Mantente leyéndole los mensajes o hablándole durante cinco a diez minutos, y termina con una frase positiva y amorosa. “Te amo”; “eres muy valioso para mí”, o alguna similar que te nazca del corazón.

Debes repetir esta rutina durante, al menos, 21 días seguidos. La elección de este periodo de tiempo es debida a que la regeneración celular se produce cada 21 días. De modo que las nuevas células de tu pequeño vendrán ya cargadas con la información positiva que le has transmitido.

¿Cómo puede ayudar a tus hijos esta técnica?

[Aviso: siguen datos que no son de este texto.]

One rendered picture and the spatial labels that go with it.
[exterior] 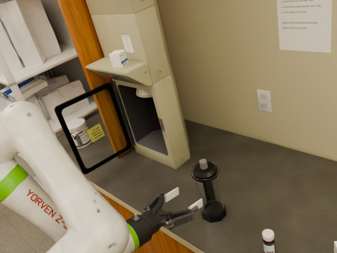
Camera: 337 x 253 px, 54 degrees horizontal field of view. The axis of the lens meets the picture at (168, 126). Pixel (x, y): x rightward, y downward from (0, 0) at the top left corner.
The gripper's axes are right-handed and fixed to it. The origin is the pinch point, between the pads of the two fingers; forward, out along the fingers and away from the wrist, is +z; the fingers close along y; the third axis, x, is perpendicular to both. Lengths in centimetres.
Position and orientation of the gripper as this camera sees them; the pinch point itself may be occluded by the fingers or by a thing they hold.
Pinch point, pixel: (186, 198)
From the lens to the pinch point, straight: 121.3
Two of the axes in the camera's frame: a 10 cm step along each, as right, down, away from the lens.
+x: 0.7, 9.3, 3.7
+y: -7.0, -2.2, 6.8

La hipnopedia puede utilizarse con diversos fines. Aquí te proponemos algunos de ellos:

  • Transmitir a tus hijos cuánto los quieres. Cuando estamos envueltos en la rutina diaria, no siempre nos es posible expresarles nuestro amor a los pequeños. A veces, sentimos que nos pasamos el día corrigiéndoles o cumpliendo tareas y obligaciones, y no encontramos el momento. El sueño es una fase ideal para hacerlo, puesto que tus palabras llegarán directas a su inconsciente, haciéndolo sentir realmente amado. También puedes aprovechar para disculparte si cometiste un error durante el día.
  • Modificar conductas problemáticas. Cuando los niños se comportan de forma indebida, podemos llegar a desesperarnos. Parecen no escuchar nuestras indicaciones y estamos cansados de pelear con ellos. Podemos aprovechar la hipnopedia para cambiar esta situación. Si, por ejemplo, tu hijo se muestra agresivo, transmítele mensajes como “eres amable y cariñoso con los demás; te sientes muy a gusto con tus amigos”.
  • Potenciar su desarrollo. Puedes ayudar a tu hijo a mejorar su autoestima, a vencer su timidez o a optimizar su rendimiento escolar adecuando los mensajes. Por ejemplo: “siempre te sientes muy seguro y confiado”; “te encanta hacer amigos y se te da genial” o “te resulta fácil estudiar, lo entiendes y recuerdas muy fácilmente”.

Son muchos los propósitos con los que puede emplearse esta técnica. Por ello, su efectividad, sumada a su sencillez, la convierten en una herramienta poderosa para mejorar el bienestar de tu hijo y su relación.